Andinobates abditus
- Conservation status: Critically Endangered (IUCN 3.1)

Scientific classification
- Kingdom: Animalia
- Phylum: Chordata
- Class: Amphibia
- Order: Anura
- Family: Dendrobatidae
- Genus: Andinobates
- Species: A. abditus
- Binomial name: Andinobates abditus (Myers and Daly, 1976)
- Synonyms: Dendrobates abditus Myers and Daly, 1976 Ranitomeya abdita (Myers and Daly, 1976) Andinobates abdita (lapsus)

= Andinobates abditus =

- Authority: (Myers and Daly, 1976)
- Conservation status: CR
- Synonyms: Dendrobates abditus Myers and Daly, 1976, Ranitomeya abdita (Myers and Daly, 1976), Andinobates abdita (lapsus)

Species of amphibian

Andinobates abditus is a species of poison dart frog, sometimes known as the Collins' poison frog. It is endemic to Ecuador where it is only known from its type locality, at the eastern base of the Reventador volcano, in the Napo Province.

==Description==
The adult male frog measures about 16.3–17.3 mm in snout-vent length and the adult female frog about 17.3–17.7 mm. The skin of the dorsum is coffee-colored with orange marks where the front and hind legs meet the body.
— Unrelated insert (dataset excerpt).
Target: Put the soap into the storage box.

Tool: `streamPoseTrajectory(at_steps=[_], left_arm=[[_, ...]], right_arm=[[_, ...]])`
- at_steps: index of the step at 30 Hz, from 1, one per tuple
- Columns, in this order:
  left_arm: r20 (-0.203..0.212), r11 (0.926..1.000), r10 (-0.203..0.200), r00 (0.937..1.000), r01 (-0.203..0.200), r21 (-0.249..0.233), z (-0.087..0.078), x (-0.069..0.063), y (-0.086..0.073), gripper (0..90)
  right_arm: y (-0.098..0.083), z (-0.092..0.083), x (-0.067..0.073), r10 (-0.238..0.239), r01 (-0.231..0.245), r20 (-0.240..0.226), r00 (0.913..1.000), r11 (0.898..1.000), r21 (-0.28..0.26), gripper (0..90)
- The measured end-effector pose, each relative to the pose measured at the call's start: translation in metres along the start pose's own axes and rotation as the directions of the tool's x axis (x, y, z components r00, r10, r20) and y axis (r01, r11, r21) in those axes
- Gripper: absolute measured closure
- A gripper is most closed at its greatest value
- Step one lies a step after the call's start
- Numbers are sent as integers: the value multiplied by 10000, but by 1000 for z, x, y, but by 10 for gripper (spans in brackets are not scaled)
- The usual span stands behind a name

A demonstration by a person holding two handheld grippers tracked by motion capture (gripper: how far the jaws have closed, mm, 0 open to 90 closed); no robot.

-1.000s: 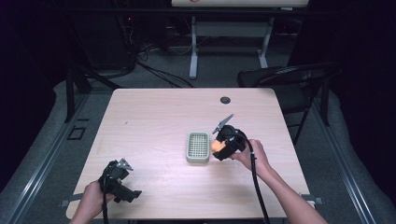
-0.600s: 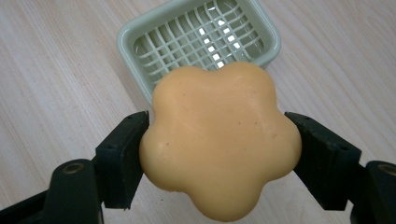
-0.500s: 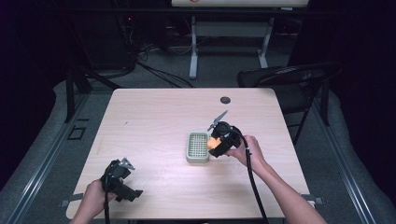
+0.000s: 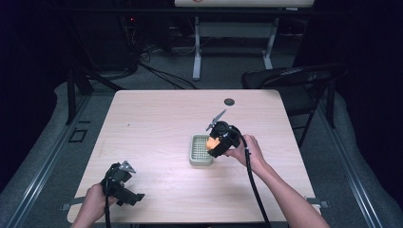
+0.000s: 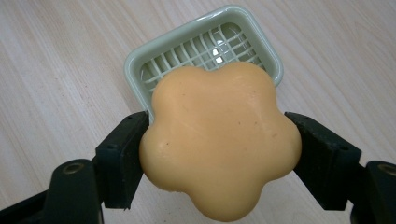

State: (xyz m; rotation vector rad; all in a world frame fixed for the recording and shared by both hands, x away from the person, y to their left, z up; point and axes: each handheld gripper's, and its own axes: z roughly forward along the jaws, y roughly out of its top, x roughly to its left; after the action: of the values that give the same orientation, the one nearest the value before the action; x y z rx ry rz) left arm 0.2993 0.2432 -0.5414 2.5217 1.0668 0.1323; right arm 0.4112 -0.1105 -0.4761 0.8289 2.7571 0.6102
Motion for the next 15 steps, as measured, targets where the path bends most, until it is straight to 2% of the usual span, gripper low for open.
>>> streamPoseTrajectory(at_steps=[9,15], left_arm=[[28,10000,74,10000,-74,3,0,0,0,2],[15,10000,63,10000,-63,-30,0,0,1,2]], right_arm=[[9,4,-1,72,-73,-34,10000,9999,-84,250],[20,18,-1,142,-144,-242,9996,9998,-115,250]])
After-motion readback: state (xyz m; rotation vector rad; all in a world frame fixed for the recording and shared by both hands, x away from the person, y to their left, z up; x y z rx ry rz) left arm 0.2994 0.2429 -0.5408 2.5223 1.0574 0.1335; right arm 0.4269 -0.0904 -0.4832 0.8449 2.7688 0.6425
==Habitat and reproduction==
The type locality was characterized by dense, humid forest with many mosses and epiphytes. Scientists observed the frog on a ridge 1700 meters above sea level.

The female frog lays eggs on the ground. After the eggs hatch, the adults carry the tadpoles on their backs to pools of water in bromeliad plants for further development.

==Status and threats==

The IUCN classifies this frog as critically endangered. Andinobates abditus no longer survives in its type locality, although it is possible that it occurs elsewhere (including the nearby Cayambe Coca Ecological Reserve, but its presence there has not been confirmed). The disappearance from the type locality was due to habitat loss, possibly together Batrachochytrium dendrobatidis infection. Additional threats and possible causes of extinction are conversion of forest to areas for agriculture and cattle rearing, logging, gas and oil extraction, and ash, gas, and pyroclastic material from recent volcanic eruptions.

Scientists conducted a survey in the late 1980s, searching for A. abditus, but they did not find even one. They estimate there are 50 or fewer of these frogs alive now.